[Stored data]
*** Begin section ***

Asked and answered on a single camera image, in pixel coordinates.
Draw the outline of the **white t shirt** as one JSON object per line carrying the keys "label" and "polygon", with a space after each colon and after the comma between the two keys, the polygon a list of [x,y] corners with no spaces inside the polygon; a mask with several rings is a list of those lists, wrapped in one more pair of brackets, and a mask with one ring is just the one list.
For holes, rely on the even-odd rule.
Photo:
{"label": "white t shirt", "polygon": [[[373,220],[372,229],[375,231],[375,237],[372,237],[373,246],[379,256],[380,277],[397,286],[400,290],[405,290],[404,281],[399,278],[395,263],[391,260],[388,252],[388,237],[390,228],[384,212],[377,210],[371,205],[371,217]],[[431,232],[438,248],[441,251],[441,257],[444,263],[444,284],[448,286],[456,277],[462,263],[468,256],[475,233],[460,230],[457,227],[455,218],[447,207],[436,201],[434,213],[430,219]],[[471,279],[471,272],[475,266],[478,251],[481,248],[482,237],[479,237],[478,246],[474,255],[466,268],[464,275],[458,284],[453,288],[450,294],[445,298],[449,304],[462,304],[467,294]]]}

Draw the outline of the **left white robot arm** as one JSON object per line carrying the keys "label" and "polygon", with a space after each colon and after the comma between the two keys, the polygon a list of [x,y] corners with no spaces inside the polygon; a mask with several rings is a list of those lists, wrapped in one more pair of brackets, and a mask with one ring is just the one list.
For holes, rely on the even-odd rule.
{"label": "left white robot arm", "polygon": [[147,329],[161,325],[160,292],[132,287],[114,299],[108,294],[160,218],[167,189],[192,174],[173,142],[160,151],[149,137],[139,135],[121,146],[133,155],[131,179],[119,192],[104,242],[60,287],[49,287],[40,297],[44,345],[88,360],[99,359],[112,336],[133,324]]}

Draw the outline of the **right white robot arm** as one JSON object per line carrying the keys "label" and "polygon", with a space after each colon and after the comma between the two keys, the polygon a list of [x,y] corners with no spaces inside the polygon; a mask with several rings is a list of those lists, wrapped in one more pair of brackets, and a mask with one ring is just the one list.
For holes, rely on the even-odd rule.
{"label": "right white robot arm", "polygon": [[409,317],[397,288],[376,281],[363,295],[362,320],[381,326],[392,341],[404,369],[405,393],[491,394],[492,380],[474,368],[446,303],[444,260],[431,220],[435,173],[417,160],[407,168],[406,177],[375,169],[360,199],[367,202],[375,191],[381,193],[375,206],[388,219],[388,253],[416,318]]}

*** End section ***

*Work request*:
Find all lines in the records that hold the word "colon". Copy them.

*Response to the exercise*:
Draw the outline of the **white t shirt** as one JSON object per line carrying the keys "label" and "polygon", with a space after each colon and after the comma between the two keys, the polygon a list of [x,y] corners with no spaces inside the polygon; a mask with several rings is a list of those lists, wrapped in one more pair of brackets, and a mask with one ring is just the one list.
Draw the outline of the **left white robot arm** as one JSON object per line carrying the keys "label" and "polygon", with a space after each colon and after the comma between the two keys, the polygon a list of [x,y] corners with no spaces inside the polygon; a mask with several rings is a list of those lists, wrapped in one more pair of brackets, and a mask with one ring is just the one list.
Draw the outline of the **right white robot arm** as one JSON object per line carrying the keys "label" and "polygon", with a space after each colon and after the comma between the two keys, the polygon a list of [x,y] corners with no spaces inside the polygon; a mask with several rings is a list of those lists, wrapped in one more pair of brackets, and a mask with one ring is just the one list.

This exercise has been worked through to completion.